Find force as a function of position: F=F(x) using v=v(t)

[MatinSAR]

Homework Statement

We have v-t graph of a moving object. We are asked to guess it's F-x graph.

Relevant Equations

$\vec F=md \vec v/dt$

If we consider $v=-3t^2$ then: $$x=-t^3$$$$a=-6t$$
Using $t=-x^{1/3}$ we have : $a=-6(-x^{1/3})=6x^{1/3}$. My answer suggust that $F=Ax^{1/3}$ but in options we have $F=-Ax^{1/3}$.

Can someone guide me where my mistake is?

 

[MatinSAR]

My 2nd idea:
Forget about the formulas and math ...

This object has positive velocity so when "t" is increasing "x" is also increasing. We know that before $t=t_0$ the acceleration is posotive but it's magnitude is decreasing with time so it is decreasing with position also.

After $t=t_0$ the acceleration becomes negative and it's magnitude is increasing by time and by position.
So "b" is the correct option.

 

[erobz]

Homework Statement: We have v-t graph of a moving object.
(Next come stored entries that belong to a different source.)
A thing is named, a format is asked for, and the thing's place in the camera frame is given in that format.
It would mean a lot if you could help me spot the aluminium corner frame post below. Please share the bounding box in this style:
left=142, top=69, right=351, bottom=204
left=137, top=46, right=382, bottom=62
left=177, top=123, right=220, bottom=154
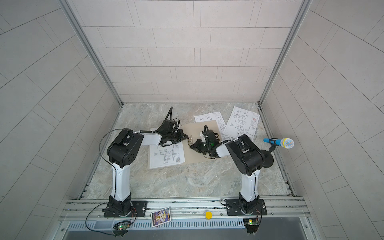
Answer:
left=259, top=0, right=312, bottom=106
left=58, top=0, right=124, bottom=107

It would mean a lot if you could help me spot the beige cardboard folder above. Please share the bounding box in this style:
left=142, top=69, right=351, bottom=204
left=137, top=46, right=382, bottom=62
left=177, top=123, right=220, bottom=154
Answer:
left=155, top=119, right=229, bottom=165

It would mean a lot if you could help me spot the red-stamped technical drawing sheet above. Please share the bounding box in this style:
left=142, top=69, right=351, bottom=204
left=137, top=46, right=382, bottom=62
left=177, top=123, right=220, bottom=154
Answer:
left=224, top=107, right=260, bottom=140

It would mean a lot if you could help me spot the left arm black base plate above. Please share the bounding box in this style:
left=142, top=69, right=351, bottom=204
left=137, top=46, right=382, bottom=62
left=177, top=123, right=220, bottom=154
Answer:
left=102, top=201, right=148, bottom=218

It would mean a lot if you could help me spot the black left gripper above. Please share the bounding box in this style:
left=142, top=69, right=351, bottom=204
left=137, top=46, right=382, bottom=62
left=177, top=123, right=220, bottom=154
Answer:
left=166, top=129, right=189, bottom=145

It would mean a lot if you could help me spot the right circuit board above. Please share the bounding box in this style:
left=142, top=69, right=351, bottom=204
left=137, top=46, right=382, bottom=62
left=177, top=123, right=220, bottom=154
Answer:
left=243, top=219, right=261, bottom=234

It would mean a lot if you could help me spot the aluminium corner frame post right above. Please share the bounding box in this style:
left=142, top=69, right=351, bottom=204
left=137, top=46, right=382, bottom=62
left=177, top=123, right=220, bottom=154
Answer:
left=259, top=0, right=312, bottom=106

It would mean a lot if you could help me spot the aluminium front rail frame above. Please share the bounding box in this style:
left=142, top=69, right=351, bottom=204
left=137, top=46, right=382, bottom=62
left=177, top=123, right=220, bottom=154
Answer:
left=50, top=196, right=319, bottom=240

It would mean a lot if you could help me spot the black round microphone stand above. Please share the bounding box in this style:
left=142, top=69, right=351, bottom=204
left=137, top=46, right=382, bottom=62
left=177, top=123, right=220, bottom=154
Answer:
left=261, top=146, right=276, bottom=168

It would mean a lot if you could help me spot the metal folder clip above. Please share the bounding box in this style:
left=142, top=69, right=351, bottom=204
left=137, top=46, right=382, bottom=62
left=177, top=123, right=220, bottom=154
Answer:
left=188, top=135, right=194, bottom=146

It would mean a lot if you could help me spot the colourful printed card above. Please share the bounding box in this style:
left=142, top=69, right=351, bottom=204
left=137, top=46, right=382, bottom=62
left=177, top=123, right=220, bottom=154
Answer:
left=151, top=207, right=172, bottom=227

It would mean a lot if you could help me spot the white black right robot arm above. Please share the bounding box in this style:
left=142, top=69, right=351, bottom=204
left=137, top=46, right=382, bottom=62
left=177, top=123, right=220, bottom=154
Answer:
left=190, top=126, right=266, bottom=216

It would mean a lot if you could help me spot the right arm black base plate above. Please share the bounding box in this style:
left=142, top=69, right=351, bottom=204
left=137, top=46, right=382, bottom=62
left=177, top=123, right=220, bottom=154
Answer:
left=226, top=199, right=268, bottom=216

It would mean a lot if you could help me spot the aluminium corner frame post left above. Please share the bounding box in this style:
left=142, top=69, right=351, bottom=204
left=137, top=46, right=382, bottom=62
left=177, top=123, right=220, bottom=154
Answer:
left=58, top=0, right=124, bottom=107

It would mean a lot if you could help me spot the left green circuit board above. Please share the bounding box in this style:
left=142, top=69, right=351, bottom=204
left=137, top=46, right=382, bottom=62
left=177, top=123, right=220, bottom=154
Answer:
left=113, top=221, right=131, bottom=231

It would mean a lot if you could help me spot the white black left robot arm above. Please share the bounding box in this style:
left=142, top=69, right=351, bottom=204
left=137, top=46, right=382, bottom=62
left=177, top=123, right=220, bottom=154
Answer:
left=103, top=119, right=188, bottom=218

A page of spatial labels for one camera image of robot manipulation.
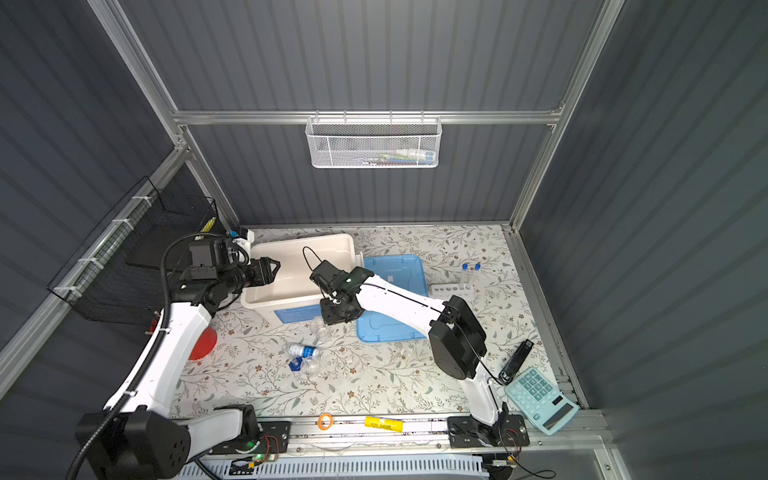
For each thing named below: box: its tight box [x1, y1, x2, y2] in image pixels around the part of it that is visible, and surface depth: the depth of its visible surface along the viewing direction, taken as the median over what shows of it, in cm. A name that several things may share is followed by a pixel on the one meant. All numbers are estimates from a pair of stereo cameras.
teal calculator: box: [504, 368, 580, 435], surface depth 78 cm
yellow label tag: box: [364, 416, 404, 433], surface depth 76 cm
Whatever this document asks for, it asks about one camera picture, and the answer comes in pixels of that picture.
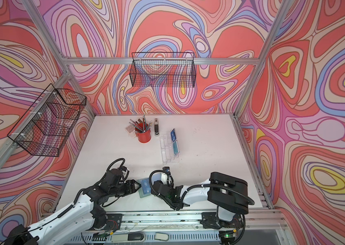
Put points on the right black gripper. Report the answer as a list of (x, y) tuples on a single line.
[(172, 185)]

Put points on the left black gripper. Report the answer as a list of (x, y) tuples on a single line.
[(131, 187)]

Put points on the blue card carried to wallet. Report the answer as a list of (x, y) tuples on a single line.
[(146, 189)]

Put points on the mint green card wallet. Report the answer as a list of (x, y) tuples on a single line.
[(140, 190)]

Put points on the clear acrylic card holder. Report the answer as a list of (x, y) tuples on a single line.
[(166, 146)]

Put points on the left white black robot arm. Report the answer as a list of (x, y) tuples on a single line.
[(87, 211)]

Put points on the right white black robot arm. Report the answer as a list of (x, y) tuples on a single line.
[(229, 194)]

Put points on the blue VIP card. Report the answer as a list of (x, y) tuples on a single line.
[(173, 135)]

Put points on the pink calculator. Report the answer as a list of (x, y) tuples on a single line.
[(130, 129)]

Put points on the red pen cup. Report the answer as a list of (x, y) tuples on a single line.
[(143, 137)]

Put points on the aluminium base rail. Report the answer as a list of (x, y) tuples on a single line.
[(260, 227)]

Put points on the left black wire basket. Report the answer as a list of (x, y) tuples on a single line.
[(44, 130)]

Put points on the black wire basket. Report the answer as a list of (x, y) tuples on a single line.
[(44, 130), (163, 69)]

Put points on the back black wire basket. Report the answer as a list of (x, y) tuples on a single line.
[(163, 69)]
We are asked to guess it's F-x graph.
Relevant Equations: $\vec F=md \vec v/dt$

View attachment 340389
If we consider $v=-3t^2$ then: $$x=-t^3$$$$a=-6t$$
Using $t=-x^{1/3}$ we have : $a=-6(-x^{1/3})=6x^{1/3}$. My answer suggust that $F=Ax^{1/3}$ but in options we have $F=-Ax^{1/3}$.

Can someone guide me where my mistake is?

I think the mistake was to consider $v = -3t^2$. If you are saying $v$ is an inverted parabola, then its graph would be like: $v = -pt ( t-q)$. Two distinct roots (one zero), not a single repeated root (both zero)

 

[Frabjous]

Think about when the acceleration (force) is positive, zero or negative.
Think about what the velocity always being positive means for the position.

 

[MatinSAR]

I think the mistake was to consider $v = -3t^2$. If you are saying $v$ is an inverted parabola, then its graph would be like: $v = -pt ( t-q)$. Two distinct roots (one zero), not a single repeated root (both zero)

Thanks.

Think about when the acceleration (force) is positive, zero or negative.
Think about what the velocity always being positive means for the position.

Thanks. Did you see post #2?

 

[Frabjous]

Did you see post #2?

Missed it. Sorry. You did what I suggested before I suggested it.

BTW, the mistake with -3t² is that it is always negative.

 

[MatinSAR]

Missed it. Sorry. You did what I suggested before I suggested it.

BTW, the mistake with -3t² is that it is always negative.

Thank you for your time. I see that big mistake in my first approach now.